Your instructions
Nothing past the line containing "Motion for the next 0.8" belongs in the output. Copy exactly every line of the data below from the first up to and including it.

Task inputs below:

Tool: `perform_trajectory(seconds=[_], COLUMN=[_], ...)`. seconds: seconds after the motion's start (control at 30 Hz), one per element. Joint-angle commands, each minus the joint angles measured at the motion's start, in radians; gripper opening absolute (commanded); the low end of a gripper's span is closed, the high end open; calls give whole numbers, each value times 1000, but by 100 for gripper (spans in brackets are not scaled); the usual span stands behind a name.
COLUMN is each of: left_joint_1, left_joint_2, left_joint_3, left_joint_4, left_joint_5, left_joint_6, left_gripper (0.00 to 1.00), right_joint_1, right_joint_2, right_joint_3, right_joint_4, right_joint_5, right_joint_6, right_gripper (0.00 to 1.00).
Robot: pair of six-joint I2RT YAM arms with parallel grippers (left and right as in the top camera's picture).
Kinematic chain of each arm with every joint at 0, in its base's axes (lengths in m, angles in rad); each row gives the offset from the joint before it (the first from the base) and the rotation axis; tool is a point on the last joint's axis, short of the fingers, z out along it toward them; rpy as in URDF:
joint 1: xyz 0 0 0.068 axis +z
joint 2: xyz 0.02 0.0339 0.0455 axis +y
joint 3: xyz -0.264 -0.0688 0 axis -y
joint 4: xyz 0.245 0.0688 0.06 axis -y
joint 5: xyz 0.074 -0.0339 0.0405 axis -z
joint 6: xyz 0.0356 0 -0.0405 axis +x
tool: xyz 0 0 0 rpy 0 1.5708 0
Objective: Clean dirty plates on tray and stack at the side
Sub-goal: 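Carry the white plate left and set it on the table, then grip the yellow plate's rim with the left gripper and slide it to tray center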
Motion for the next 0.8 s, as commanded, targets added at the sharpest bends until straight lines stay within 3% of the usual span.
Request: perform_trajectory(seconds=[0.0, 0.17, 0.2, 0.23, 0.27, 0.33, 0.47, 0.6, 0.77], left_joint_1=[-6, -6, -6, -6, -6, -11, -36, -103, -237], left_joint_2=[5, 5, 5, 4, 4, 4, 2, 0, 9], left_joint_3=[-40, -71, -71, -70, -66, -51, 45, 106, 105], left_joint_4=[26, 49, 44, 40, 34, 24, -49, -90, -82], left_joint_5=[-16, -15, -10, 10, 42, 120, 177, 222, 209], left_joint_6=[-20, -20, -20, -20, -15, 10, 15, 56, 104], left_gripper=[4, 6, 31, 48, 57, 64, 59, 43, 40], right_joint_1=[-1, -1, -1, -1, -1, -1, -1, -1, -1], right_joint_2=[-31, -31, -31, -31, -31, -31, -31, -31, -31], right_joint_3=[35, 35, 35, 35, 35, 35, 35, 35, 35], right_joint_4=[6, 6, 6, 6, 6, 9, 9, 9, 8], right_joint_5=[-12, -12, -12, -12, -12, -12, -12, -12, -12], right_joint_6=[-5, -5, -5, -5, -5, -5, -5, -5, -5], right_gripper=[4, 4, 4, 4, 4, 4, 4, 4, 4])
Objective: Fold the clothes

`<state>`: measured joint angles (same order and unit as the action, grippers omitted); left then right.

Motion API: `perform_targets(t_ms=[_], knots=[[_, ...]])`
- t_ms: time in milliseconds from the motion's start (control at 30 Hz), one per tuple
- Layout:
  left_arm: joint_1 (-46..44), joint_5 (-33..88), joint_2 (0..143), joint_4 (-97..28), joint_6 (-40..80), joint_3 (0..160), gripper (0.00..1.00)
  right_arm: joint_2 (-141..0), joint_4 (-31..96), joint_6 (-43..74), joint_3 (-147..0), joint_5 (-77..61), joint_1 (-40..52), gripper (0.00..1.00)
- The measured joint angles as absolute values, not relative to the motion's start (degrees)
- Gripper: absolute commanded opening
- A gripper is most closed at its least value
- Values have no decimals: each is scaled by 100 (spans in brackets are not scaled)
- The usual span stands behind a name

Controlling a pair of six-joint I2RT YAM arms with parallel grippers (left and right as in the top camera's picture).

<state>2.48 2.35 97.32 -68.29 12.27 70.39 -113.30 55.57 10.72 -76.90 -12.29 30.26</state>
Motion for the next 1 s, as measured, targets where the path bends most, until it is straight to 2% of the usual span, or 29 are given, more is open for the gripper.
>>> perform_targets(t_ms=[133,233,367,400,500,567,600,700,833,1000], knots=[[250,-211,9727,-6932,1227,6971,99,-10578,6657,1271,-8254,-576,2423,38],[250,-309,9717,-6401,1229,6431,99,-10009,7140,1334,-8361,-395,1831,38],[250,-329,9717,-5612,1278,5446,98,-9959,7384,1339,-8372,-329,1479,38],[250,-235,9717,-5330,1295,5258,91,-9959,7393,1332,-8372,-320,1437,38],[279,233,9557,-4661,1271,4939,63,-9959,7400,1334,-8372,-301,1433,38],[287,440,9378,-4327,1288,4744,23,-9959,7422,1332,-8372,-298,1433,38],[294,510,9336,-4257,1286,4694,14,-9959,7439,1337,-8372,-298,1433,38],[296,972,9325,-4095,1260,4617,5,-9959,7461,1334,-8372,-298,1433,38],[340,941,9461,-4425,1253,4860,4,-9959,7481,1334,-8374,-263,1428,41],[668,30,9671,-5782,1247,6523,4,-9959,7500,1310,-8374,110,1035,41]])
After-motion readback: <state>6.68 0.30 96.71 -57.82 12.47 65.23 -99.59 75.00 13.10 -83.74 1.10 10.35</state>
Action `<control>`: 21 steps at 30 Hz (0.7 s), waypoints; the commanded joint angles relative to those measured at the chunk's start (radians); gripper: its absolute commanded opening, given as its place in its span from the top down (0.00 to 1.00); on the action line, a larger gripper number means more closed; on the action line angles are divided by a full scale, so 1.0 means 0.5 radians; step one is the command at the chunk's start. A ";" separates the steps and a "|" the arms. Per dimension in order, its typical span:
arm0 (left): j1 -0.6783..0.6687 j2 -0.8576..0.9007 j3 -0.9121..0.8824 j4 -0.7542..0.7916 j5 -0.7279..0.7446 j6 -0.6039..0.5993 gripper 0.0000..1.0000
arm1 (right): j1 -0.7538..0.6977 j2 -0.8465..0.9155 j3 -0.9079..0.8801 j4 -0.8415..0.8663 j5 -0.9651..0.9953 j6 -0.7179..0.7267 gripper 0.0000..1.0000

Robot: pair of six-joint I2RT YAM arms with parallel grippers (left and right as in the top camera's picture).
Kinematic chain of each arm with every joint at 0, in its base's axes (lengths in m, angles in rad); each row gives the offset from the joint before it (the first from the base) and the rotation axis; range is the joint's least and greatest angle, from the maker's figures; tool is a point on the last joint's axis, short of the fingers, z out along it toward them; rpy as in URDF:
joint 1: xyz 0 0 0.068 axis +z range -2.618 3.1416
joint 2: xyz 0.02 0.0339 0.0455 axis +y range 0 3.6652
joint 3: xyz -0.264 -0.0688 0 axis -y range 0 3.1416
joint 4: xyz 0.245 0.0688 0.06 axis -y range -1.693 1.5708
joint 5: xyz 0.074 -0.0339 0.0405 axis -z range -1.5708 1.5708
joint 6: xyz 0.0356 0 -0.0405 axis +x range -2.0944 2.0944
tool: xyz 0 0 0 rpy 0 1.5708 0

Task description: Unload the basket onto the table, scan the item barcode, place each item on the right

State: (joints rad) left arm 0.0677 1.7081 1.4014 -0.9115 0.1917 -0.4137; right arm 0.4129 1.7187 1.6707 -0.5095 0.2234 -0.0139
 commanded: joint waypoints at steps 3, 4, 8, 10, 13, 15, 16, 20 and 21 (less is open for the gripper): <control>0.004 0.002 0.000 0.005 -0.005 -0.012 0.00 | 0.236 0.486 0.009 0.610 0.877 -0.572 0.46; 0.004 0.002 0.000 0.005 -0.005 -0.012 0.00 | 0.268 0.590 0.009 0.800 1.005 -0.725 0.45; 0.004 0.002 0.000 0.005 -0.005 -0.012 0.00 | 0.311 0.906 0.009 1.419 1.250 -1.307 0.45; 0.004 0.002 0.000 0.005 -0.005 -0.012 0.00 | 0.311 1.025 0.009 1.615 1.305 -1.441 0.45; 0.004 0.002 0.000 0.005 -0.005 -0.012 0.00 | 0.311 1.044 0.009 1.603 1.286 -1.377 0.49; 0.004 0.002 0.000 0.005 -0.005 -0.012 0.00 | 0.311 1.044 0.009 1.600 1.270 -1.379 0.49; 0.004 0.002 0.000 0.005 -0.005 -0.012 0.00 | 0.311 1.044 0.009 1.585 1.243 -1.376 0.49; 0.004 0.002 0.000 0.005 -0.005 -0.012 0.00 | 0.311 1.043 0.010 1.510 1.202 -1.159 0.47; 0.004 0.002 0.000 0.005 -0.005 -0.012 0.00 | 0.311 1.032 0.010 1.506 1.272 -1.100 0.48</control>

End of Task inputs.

Answer for this exercise
Tool: `perform_trajectory(seconds=[_], COLUMN=[_], ...)`. seconds: seconds after the motion's start (control at 30 Hz), one per element. Joint-angle commands, each minus the joint angles measured at the motion's start, in radians; gripper opening absolute (commanded); the low end of a gripper's span is closed, the high end open; calls give whole numbers, each value times 1000, but by 100 for gripper (spans in brackets are not scaled); the usual span stands behind a name.
COLUMN is each of: left_joint_1, left_joint_2, left_joint_3, left_joint_4, left_joint_5, left_joint_6, left_gripper (0.00 to 1.00), right_joint_1, right_joint_2, right_joint_3, right_joint_4, right_joint_5, right_joint_6, right_gripper (0.00 to 1.00).
Robot: pair of six-joint I2RT YAM arms with parallel grippers (left and right as in the top camera's picture).
Kinematic chain of each arm with every joint at 0, in its base's axes (lengths in m, angles in rad); each row gives the offset from the joint before it (the first from the base) and the rotation axis; tool is a point on the last joint's axis, short of the fingers, z out along it toward them; rpy as in URDF:
joint 1: xyz 0 0 0.068 axis +z
joint 2: xyz 0.02 0.0339 0.0455 axis +y
joint 3: xyz -0.264 -0.0688 0 axis -y
joint 4: xyz 0.245 0.0688 0.06 axis -y
joint 5: xyz 0.074 -0.0339 0.0405 axis -z
joint 6: xyz 0.0356 0 -0.0405 axis +x
tool: xyz 0 0 0 rpy 0 1.5708 0
Objective: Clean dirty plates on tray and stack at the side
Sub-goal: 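Carry the white plate left and set it on the table, then grip the yellow plate's rim with the left gripper and slide it to tray center
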Motion for the next 0.8 s, as commanded, targets added at the sharpest bends until straight lines stay within 3% of the usual span.

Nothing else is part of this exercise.